Does Texas Information Disposal Act (HB 698) Apply To You?
If you are a Texas business and collect personally identifying information, HB 698 applies to you. It doesn’t matter when you’ve collected the information, HB 698 applies to all records created before, on or after September 1, 2005.

698(3) (d) When a business disposes of a business record that contains personal identifying information of a customer of the business, the business shall modify, by shredding, erasing or other means, the personal identifying information to make it unreadable or undecipherable.

698(3) (e) A business is in compliance with Subsection (d) if the business contracts with a person engaged in the business of disposing of records for the modification of personal identifying information on behalf of the business in accordance with Subsection (d).
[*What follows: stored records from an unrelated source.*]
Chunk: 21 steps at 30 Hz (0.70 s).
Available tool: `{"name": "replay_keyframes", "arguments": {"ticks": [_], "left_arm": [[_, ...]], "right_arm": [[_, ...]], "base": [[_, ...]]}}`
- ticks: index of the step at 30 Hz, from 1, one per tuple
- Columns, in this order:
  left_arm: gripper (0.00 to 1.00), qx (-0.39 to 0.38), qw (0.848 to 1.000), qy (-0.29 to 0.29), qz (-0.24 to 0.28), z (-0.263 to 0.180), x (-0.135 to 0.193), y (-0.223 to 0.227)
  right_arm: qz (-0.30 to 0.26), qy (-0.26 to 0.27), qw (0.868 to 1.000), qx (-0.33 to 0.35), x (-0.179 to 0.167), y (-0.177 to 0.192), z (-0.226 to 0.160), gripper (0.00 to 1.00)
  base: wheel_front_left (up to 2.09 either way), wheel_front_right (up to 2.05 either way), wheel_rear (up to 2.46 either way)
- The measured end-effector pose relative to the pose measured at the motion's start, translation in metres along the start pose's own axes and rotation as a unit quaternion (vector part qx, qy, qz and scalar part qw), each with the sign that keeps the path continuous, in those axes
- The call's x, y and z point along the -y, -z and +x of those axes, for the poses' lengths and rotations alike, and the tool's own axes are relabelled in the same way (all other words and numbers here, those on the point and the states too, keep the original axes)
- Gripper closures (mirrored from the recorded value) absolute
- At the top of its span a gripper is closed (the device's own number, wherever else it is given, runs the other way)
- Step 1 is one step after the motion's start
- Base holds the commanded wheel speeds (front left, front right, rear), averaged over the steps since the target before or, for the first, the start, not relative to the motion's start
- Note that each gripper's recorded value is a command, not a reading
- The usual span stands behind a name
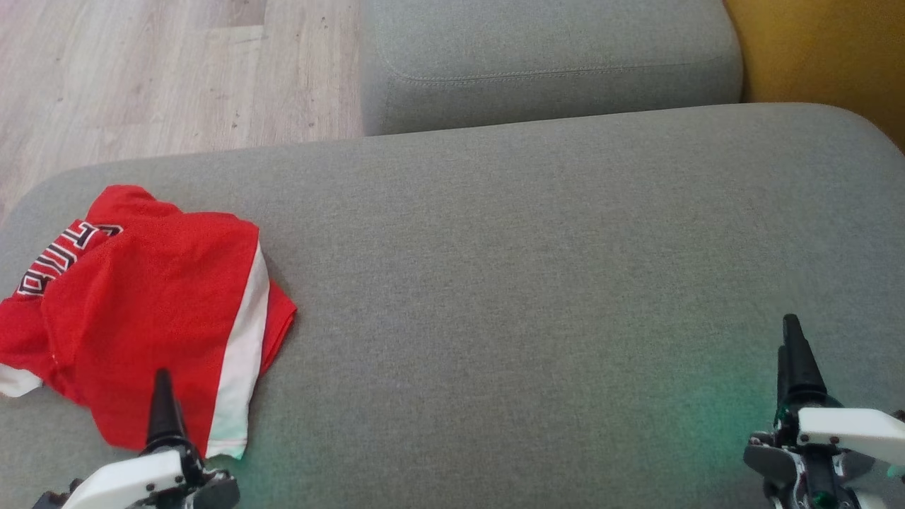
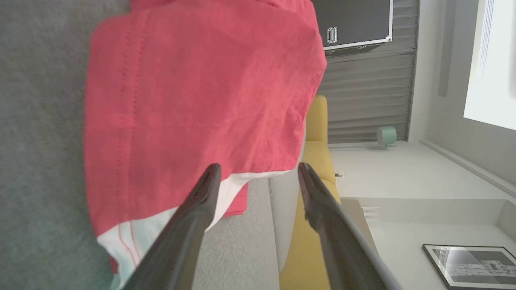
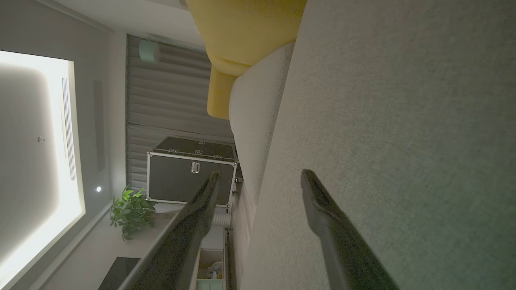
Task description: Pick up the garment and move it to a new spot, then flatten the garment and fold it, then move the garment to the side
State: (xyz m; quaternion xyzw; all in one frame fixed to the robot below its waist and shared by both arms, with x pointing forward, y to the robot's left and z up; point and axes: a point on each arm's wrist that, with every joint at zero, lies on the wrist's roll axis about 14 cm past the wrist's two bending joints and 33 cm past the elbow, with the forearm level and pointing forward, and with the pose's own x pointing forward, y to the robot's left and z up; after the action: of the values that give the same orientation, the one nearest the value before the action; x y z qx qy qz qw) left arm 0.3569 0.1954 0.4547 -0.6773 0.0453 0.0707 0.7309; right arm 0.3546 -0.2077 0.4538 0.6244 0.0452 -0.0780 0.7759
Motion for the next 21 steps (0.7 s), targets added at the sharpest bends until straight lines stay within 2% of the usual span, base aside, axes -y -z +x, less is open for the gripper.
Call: {"name": "replay_keyframes", "arguments": {"ticks": [9,21], "left_arm": [[0.00,0.012,0.999,0.001,0.030,0.000,0.001,-0.006],[0.00,0.013,0.987,0.027,0.156,0.002,0.024,-0.001]], "right_arm": [[-0.065,-0.021,0.998,0.003,-0.014,0.000,0.001,0.00],[-0.175,-0.044,0.983,0.006,-0.029,0.003,0.002,0.00]], "base": [[0.00,0.00,0.00],[0.00,0.00,0.00]]}}
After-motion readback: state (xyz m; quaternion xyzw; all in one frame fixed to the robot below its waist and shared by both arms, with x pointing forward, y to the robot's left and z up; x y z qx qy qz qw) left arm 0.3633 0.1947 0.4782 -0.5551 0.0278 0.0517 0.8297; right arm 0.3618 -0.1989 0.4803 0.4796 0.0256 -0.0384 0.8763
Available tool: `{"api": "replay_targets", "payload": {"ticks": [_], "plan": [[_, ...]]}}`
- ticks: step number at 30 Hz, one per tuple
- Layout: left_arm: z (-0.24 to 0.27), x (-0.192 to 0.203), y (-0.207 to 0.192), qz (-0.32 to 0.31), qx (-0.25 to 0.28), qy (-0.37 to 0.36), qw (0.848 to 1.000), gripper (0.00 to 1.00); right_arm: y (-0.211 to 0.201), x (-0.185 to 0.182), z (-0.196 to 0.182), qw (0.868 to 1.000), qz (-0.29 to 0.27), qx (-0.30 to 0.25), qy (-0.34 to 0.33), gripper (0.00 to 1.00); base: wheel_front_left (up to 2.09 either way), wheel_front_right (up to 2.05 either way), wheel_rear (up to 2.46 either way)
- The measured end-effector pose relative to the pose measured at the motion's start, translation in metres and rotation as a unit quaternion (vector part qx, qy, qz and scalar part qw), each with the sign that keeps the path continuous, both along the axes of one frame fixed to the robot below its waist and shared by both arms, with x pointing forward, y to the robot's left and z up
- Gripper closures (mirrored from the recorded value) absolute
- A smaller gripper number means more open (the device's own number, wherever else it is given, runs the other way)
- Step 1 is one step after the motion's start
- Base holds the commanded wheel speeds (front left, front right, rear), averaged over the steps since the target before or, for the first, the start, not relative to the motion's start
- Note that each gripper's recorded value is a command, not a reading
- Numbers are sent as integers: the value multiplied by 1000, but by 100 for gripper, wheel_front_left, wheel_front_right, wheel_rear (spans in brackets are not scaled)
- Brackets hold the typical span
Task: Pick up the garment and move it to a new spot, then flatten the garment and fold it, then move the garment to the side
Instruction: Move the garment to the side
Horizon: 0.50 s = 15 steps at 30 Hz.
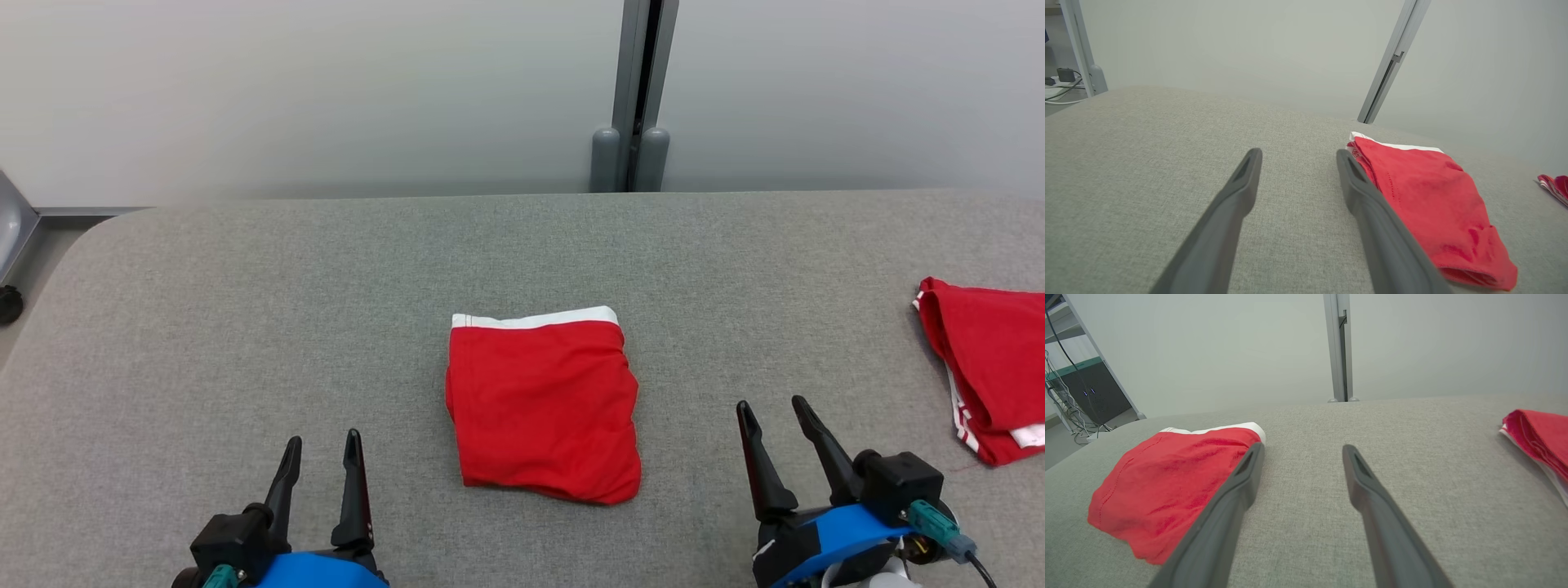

Does Texas Information Disposal Act (HB 698) Have Teeth?
A your business doesn’t dispose of documents accordingly, you are liable for a civil penalty of up to $500 for each record. Additionally, the Texas Attorney General can bring action against the business and:

698(3) (f). (1) recover the civil penalty; (2) obtain any other remedy, including injunctive relief; and (3) recover costs and reasonable attorneys’ fees incurred in bringing the action.

A business that modifies its documents in good faith is not liable for a civil penalty even if the record is reconstructed, in whole or in part, by extraordinary means.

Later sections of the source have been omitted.